• **ACTIVITY**:
Of all the lines in the material, tally those containing the string "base", and report nothing but the total.
*** Begin section ***
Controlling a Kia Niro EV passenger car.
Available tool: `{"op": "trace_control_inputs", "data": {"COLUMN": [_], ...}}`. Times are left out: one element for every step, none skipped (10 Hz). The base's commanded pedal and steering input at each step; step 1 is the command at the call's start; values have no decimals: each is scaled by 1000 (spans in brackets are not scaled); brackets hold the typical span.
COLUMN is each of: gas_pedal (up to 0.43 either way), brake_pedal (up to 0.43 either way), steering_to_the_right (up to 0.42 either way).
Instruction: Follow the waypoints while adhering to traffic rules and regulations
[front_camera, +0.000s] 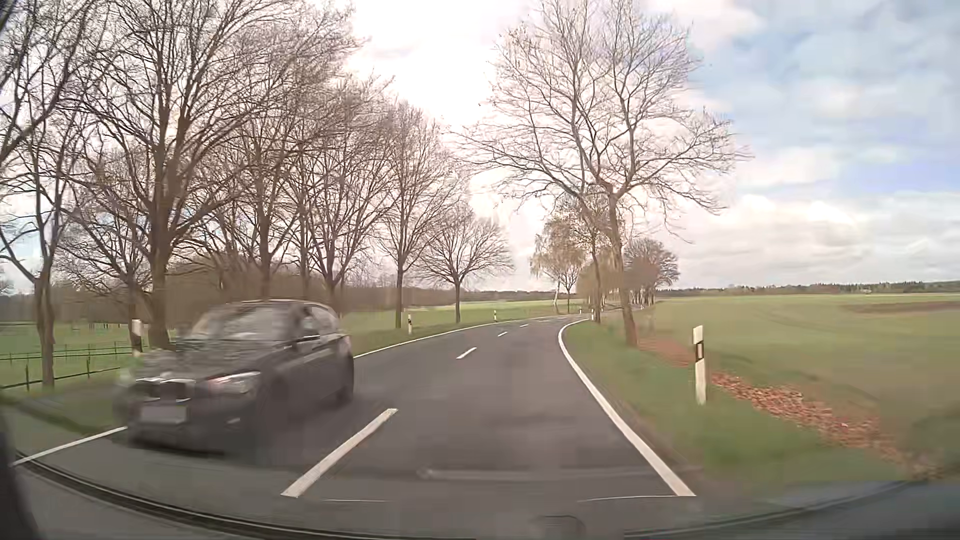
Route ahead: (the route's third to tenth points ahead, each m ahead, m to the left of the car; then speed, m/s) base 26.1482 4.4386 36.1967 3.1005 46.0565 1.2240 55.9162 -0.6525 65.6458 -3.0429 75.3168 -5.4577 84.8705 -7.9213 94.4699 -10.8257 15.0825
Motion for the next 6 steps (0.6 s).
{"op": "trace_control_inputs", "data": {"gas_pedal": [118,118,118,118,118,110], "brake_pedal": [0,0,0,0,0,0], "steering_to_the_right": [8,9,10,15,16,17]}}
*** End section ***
• **SOLUTION BELOW**:
2